Server Utilization is Too High

Problem description:

Delays are occurring because of excessive queueing on the server.

A SFS server machine is a performance resource in its own right. As such, excessive queueing for its services will occur when its utilization gets too high. The higher the server utilization, the more significant the queueing delays will be. As a practical guide, there is no significant problem if the total server utilization is below 50%.

Server utilization consists of that server's use of a processor plus all the time it spends waiting for serializing events that prevent it from using a processor. An example of such a serializing event is handling a page fault that occurs in the server.

There are four components to SFS server utilization: CPU utilization, page fault resolution time, checkpoint time, and QSAM time. Performance Toolkit for z/VM shows total server utilization and how much each of these four components contributes to that total. Therefore, if server utilization is identified as a contributing problem (that is, it exceeds 50%), you can use this breakdown to find the main cause.

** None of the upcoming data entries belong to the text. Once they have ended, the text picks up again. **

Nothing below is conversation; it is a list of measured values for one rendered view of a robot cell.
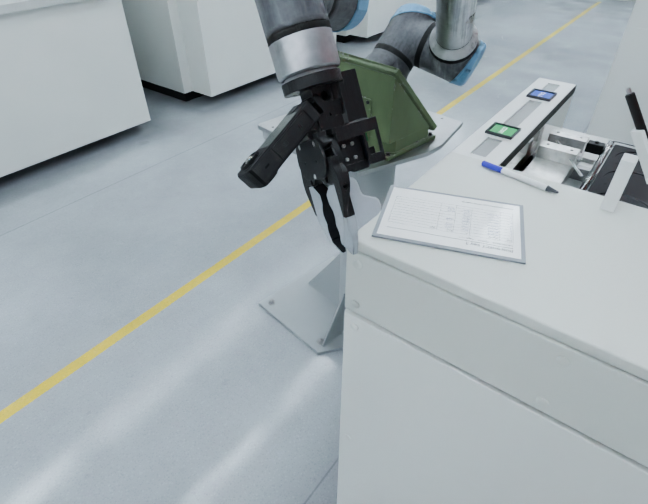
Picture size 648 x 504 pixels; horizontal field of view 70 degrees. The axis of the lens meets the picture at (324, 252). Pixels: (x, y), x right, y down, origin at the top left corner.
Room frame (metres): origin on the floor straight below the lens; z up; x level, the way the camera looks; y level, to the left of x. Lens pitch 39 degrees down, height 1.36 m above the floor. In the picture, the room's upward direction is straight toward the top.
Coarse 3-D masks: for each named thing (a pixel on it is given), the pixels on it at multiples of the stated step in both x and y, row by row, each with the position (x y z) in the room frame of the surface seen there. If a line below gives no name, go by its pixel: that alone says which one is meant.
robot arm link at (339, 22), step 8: (336, 0) 0.61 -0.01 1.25; (344, 0) 0.62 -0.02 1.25; (352, 0) 0.64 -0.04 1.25; (360, 0) 0.66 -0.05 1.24; (368, 0) 0.69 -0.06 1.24; (336, 8) 0.61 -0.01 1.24; (344, 8) 0.63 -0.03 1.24; (352, 8) 0.64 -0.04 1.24; (360, 8) 0.66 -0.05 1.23; (328, 16) 0.60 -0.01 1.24; (336, 16) 0.62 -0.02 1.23; (344, 16) 0.64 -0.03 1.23; (352, 16) 0.65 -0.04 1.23; (360, 16) 0.67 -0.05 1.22; (336, 24) 0.64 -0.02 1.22; (344, 24) 0.65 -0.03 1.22; (352, 24) 0.67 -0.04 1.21
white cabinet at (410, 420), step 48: (384, 336) 0.48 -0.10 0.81; (384, 384) 0.47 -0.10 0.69; (432, 384) 0.43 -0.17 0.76; (480, 384) 0.39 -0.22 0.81; (384, 432) 0.47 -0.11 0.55; (432, 432) 0.41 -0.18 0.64; (480, 432) 0.37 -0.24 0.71; (528, 432) 0.34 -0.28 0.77; (576, 432) 0.31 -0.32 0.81; (384, 480) 0.46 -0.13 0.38; (432, 480) 0.40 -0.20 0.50; (480, 480) 0.36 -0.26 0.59; (528, 480) 0.32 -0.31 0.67; (576, 480) 0.29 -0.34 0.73; (624, 480) 0.27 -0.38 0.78
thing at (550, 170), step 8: (536, 160) 0.93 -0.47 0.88; (544, 160) 0.93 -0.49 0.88; (528, 168) 0.89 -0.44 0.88; (536, 168) 0.89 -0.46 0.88; (544, 168) 0.89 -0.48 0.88; (552, 168) 0.89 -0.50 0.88; (560, 168) 0.89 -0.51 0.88; (568, 168) 0.89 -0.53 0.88; (544, 176) 0.86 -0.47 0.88; (552, 176) 0.86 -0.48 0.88; (560, 176) 0.86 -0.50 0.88; (568, 176) 0.89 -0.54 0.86
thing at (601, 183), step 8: (616, 144) 0.97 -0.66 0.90; (616, 152) 0.93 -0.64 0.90; (624, 152) 0.93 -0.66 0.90; (632, 152) 0.93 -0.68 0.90; (608, 160) 0.89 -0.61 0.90; (616, 160) 0.89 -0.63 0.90; (608, 168) 0.85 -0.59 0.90; (616, 168) 0.85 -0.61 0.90; (640, 168) 0.86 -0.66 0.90; (600, 176) 0.82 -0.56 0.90; (608, 176) 0.82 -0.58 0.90; (632, 176) 0.82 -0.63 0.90; (640, 176) 0.82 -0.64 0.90; (592, 184) 0.79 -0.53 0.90; (600, 184) 0.79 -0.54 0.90; (608, 184) 0.79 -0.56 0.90; (632, 184) 0.79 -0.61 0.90; (640, 184) 0.79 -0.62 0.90; (592, 192) 0.76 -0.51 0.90; (600, 192) 0.76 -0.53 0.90; (624, 192) 0.76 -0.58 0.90; (632, 192) 0.76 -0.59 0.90; (640, 192) 0.76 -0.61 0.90; (624, 200) 0.73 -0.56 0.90; (632, 200) 0.73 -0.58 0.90; (640, 200) 0.73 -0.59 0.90
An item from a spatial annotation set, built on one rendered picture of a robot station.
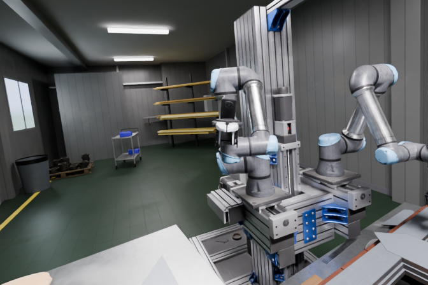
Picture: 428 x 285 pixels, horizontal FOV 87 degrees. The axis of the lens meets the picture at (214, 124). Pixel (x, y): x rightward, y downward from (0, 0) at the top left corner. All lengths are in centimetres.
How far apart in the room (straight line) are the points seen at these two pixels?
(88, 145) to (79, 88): 176
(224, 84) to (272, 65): 40
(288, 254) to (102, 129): 725
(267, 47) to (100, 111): 700
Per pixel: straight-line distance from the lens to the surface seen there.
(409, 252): 127
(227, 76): 109
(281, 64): 143
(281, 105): 131
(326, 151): 145
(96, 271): 88
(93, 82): 802
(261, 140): 87
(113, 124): 795
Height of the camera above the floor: 152
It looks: 6 degrees down
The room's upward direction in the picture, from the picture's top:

Possible corrective actions:

If most of the server utilization is because of CPU usage, a high level of server loading is usually indicated. The SFS server can only run on one processor at a time. A server CPU utilization of 100% would mean that the server is using all of one processor in the processing complex. Well before you get to that point, you should discontinue enrolling additional users in this server's file pool. If the server's CPU utilization is already excessively high, you may even wish to transfer some users from this file pool to another file pool that is less heavily used. See z/VM: CMS File Pool Planning, Administration, and Operation for instructions on how to do this.
If page fault resolution time predominates, treat this as a server paging problem. See Too Much Server Paging for suggestions.
If checkpoint utilization predominates, consider actions that would reduce checkpoint time. See Not Enough Control Minidisk Buffers and Too Many Catalog Buffers for suggestions.
If server utilization because of QSAM time is a major contributor, the problem is likely to be that the server is doing control data backups to tape or minidisk. If this is the case, you can remedy the situation by scheduling these backups to occur at times of low file pool usage. Alternatively, you could choose to do these backups to another SFS file pool. This resolves the problem because SFS will then do the control backups using asynchronous requests to the backup file pool rather than synchronous (and therefore serializing) QSAM I/O requests to tape or minidisk.